WHAT YOU HAVE TO DO:
Retype the listing exactly as it stands, and keep every image out.
**** INFORMATION PROVIDED
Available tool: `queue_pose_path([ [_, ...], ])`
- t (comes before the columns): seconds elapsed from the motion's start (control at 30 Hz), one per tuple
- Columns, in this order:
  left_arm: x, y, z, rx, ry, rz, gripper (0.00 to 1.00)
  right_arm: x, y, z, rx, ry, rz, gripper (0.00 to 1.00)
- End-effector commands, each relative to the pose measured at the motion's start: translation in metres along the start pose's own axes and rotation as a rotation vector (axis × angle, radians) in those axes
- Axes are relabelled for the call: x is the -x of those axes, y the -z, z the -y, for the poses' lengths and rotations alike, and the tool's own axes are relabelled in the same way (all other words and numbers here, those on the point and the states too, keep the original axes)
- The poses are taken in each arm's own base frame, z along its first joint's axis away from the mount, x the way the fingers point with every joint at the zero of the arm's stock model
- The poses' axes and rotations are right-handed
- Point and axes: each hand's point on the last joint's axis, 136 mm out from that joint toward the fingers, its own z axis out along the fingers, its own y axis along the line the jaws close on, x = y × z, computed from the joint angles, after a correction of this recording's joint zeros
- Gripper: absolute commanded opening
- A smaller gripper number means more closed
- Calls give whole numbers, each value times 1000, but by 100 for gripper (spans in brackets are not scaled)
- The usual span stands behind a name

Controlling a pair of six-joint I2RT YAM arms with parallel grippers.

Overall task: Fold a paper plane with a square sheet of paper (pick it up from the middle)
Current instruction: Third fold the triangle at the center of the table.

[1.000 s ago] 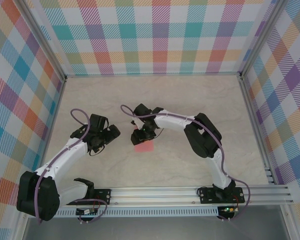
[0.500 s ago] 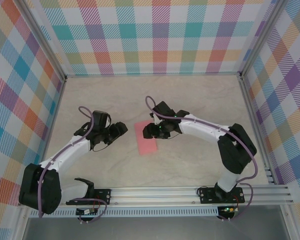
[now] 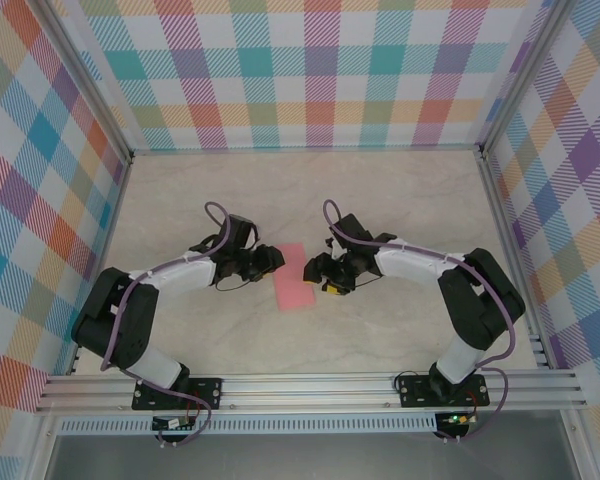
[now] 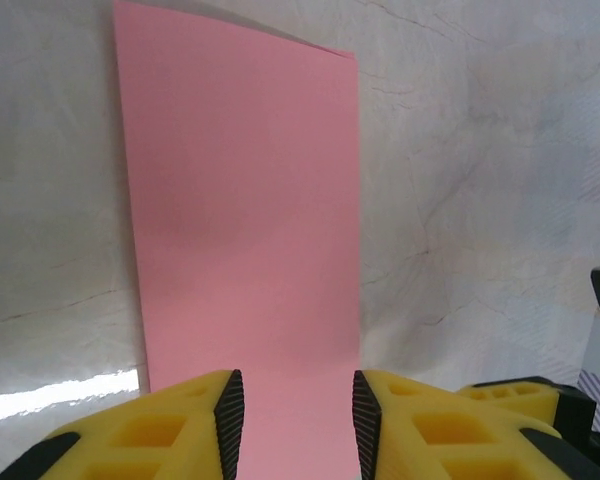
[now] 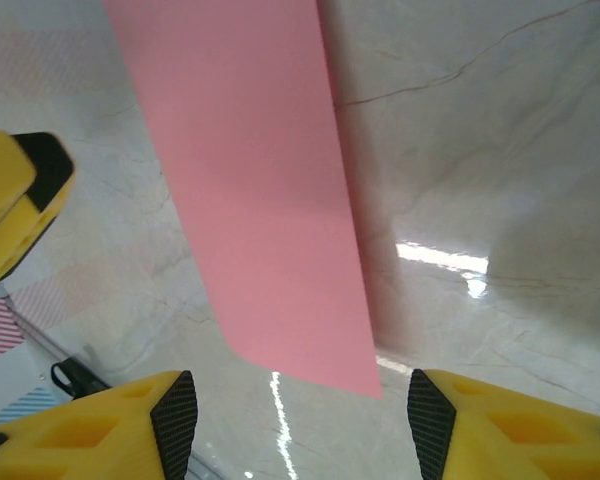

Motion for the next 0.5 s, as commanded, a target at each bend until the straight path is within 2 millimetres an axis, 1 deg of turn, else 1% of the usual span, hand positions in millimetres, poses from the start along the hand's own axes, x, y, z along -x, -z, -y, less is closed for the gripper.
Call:
queue_pose_path([
  [0.0, 5, -5, 7, -20, -4, 2, 34, -9, -9, -1, 43, -31, -62, 60],
  [0.1, 4, -7, 3, -3, -1, 3, 34, -14, -14, 3, 40, -40, -85, 61],
  [0.3, 4, -6, 1, 6, 1, 5, 33, -21, -23, 12, 1, -50, -115, 61],
  [0.37, 4, -6, 1, 6, 2, 5, 33, -23, -25, 11, 4, -46, -125, 61],
  [0.47, 4, -6, 1, 8, 2, 3, 32, -28, -27, 4, 25, -31, -142, 60],
])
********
COMPLETED EXERCISE:
Available tool: `queue_pose_path([ [_, ...], ])`
- t (comes before the columns): seconds elapsed from the motion's start (control at 30 Hz), one per tuple
- Columns, in this order:
  left_arm: x, y, z, rx, ry, rz, gripper (0.00 to 1.00)
  right_arm: x, y, z, rx, ry, rz, gripper (0.00 to 1.00)
- End-effector commands, each relative to the pose measured at the motion's start: translation in metres along the start pose's own axes and rotation as a rotation vector (axis × angle, radians) in those axes
- Axes are relabelled for the call: x is the -x of those axes, y the -z, z the -y, for the poses' lengths and rotations alike, and the tool's own axes are relabelled in the same way (all other words and numbers here, those on the point and the states too, keep the original axes)
- The poses are taken in each arm's own base frame, z along its first joint's axis away from the mount, x the way the fingers point with every joint at the zero of the arm's stock model
- The poses' axes and rotations are right-handed
- Point and axes: each hand's point on the last joint's axis, 136 mm out from that joint toward the fingers, its own z axis out along the fingers, its own y axis along the line the jaws close on, x = y × z, computed from the joint angles, after a correction of this recording's joint zeros
- Gripper: absolute commanded opening
- A smaller gripper number means more closed
- Calls give whole numbers, each value times 1000, but by 100 for gripper (spans in brackets are not scaled)
- The usual span stands behind a name

Controlling a pair of six-joint I2RT YAM arms with parallel grippers.

Overall task: Fold a paper plane with a square sheet of paper (pick it up from the middle)
Current instruction: Third fold the triangle at the center of the table.

[1.000 s ago] 
[0.500 s ago] 
[now] 
[now] 
[now] 

Motion for the next 0.5 s, as commanded, a target at each bend until the straight path is within 2 millimetres an axis, 1 deg of turn, else 1% of the usual span, hand positions in millimetres, poses from the start along the hand's own axes, x, y, z along -x, -z, -y, less is closed for the gripper.
Call:
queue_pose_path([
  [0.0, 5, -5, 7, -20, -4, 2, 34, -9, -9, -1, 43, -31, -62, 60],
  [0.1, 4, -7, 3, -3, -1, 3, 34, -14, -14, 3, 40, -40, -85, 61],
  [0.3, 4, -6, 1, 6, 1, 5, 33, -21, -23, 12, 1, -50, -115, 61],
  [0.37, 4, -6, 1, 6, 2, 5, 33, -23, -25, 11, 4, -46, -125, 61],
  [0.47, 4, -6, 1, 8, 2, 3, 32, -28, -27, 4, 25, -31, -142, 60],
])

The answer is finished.